Elliot nursed his bourbon at the bar counter, sipping it elegantly whilst really wanting to down the entire lot. Austin was being his usual charming self, working the room, white teeth flashing along with the ridiculous monstrosity of Christmas themed bow tie. The ladies swooned at every ditty that bounced off the walls in his American accent, whilst the men stood in awe, wanting to be him. Maybe they’d even want to fuck him. Who knew?The man was fuckable. All gazes were on him, his deep laughter resonating around the festively decorated ballroom, except for those belonging to the two men, very together, very close, so very much in love and swaying to the gentle music tinkering out from the disco.

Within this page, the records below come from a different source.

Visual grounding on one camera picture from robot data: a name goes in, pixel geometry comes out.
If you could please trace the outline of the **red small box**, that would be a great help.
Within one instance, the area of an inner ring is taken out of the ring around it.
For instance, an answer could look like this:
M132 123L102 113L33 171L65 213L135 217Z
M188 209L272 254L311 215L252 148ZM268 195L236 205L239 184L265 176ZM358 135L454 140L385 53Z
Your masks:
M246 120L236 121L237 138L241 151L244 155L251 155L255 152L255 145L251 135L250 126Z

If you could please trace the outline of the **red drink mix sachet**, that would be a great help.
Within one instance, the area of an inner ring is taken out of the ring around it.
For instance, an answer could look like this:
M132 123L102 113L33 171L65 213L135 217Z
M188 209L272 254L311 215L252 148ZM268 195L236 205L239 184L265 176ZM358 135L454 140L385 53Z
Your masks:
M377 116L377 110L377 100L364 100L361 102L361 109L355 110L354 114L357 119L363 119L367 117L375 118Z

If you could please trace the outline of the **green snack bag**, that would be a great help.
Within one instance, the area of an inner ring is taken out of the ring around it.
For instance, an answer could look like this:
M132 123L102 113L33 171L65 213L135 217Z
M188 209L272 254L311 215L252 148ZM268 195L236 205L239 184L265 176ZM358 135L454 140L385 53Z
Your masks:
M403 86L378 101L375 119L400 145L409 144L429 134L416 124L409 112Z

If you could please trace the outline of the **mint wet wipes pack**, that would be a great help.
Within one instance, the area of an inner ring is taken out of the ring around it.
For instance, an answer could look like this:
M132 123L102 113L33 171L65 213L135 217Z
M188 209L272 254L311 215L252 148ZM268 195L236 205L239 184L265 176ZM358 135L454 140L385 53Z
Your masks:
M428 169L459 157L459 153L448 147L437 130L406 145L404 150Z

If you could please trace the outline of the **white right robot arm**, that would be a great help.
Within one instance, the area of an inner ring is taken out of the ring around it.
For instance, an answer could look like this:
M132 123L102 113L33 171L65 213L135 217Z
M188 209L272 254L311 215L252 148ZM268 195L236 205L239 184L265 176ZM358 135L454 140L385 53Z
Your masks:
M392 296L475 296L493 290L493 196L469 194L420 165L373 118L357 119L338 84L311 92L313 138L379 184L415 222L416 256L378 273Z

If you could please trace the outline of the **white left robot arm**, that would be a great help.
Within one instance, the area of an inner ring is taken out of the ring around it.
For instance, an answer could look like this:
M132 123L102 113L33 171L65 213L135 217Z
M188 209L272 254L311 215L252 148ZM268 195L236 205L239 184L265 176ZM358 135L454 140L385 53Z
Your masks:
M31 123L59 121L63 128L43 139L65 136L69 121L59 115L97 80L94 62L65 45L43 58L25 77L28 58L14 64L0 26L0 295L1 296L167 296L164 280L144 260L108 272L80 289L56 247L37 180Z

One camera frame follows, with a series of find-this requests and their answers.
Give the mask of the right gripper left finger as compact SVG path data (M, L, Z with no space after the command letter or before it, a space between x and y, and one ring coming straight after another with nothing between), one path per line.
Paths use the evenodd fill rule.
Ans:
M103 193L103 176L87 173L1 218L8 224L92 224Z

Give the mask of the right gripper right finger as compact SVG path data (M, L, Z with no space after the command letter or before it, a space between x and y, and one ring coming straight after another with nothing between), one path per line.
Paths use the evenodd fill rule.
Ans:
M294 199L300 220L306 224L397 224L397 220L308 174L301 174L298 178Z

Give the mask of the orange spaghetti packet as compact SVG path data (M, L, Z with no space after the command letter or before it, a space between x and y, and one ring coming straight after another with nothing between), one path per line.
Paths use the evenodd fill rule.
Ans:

St. Cross’s Christmas annual fundraising dinner and dances were always a bore. But Elliot, as the Chair of the fundraising committee and the most influential doctor at the hospital, had to be in attendance. It was expected. The face of St. Cross, the chairman of the board, the highest graded cardiology consultant in the country, Elliot had to pay his dues to help earn the hospital its donations to keep afloat. NHS budget cuts affected all hospitals, but St. Cross had taken a fare brunt of the cut backs. Meaning they now relied heavily on their corporate doners than they ever had before.

This party, was lip service to those sponsors who’d promised to increase their sizeable funds. 

Last year the soiree had been at the Dorchester. A plush hotel in the centre of London where Elliot had sipped on cocktails, flirted with the donars’ wives, talked business with the corporate CEO’s in order to get them to dip further into their deep pockets and grant an end-of-year bonus which would give a Christmas to remember for those children stuck in a hospital bed during the festive season. And for those who cared for them around the clock. Nurses didn’t get a bonus for working out of “normal” hours. Many were contracted that way, simply keeping those holiday dates as shift patterns. Those nurses missed seeing their family on Christmas Day. Elliot didn’t have any family, so it didn’t bother him so much. But he knew those who it did.

He’d also had a hotel room that night. And he’d declined many an offer toward the end of an intoxicated evening to meander upstairs to his suite on the fifteenth floor where his own company awaited him.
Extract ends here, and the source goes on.